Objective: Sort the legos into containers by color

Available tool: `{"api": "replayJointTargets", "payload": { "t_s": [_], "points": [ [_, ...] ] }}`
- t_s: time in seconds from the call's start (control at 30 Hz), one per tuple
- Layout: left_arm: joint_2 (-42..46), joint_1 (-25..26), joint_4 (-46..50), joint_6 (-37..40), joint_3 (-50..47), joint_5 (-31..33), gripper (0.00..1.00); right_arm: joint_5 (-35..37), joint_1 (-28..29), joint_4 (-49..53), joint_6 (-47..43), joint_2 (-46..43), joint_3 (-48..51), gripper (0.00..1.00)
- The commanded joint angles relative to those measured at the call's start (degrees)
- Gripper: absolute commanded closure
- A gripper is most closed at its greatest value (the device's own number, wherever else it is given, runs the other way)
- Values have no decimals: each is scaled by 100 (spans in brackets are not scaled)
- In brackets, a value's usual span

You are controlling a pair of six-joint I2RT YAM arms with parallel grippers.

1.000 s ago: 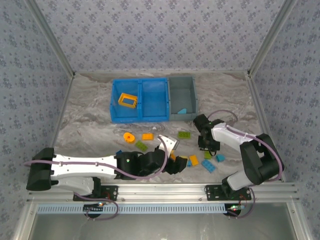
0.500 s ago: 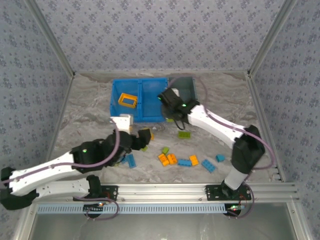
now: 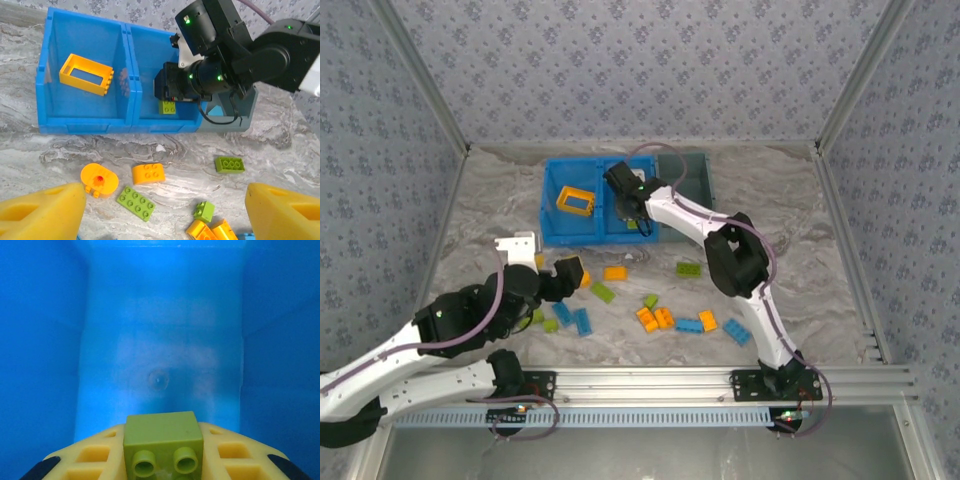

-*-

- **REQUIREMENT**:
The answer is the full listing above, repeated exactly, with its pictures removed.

- **WRITTEN REPLY**:
Objective: Sort the legos into containers by color

Available tool: `{"api": "replayJointTargets", "payload": { "t_s": [_], "points": [ [_, ...] ] }}`
- t_s: time in seconds from the call's start (control at 30 Hz), one per tuple
- Layout: left_arm: joint_2 (-42..46), joint_1 (-25..26), joint_4 (-46..50), joint_6 (-37..40), joint_3 (-50..47), joint_5 (-31..33), gripper (0.00..1.00); right_arm: joint_5 (-35..37), joint_1 (-28..29), joint_4 (-49..53), joint_6 (-47..43), joint_2 (-46..43), joint_3 (-48..51), gripper (0.00..1.00)
- The commanded joint angles relative to those measured at the call's start (degrees)
- Gripper: absolute commanded closure
- A gripper is most closed at its greatest value (the device's own number, wherever else it is given, runs the other way)
- Values have no decimals: each is scaled by 100 (spans in brackets are not scaled)
- In brackets, a value's usual span

You are controlling a pair of six-joint I2RT YAM arms with parallel grippers.

1.000 s ago: 
0.500 s ago: 
now: 

Nothing further is required by the exercise.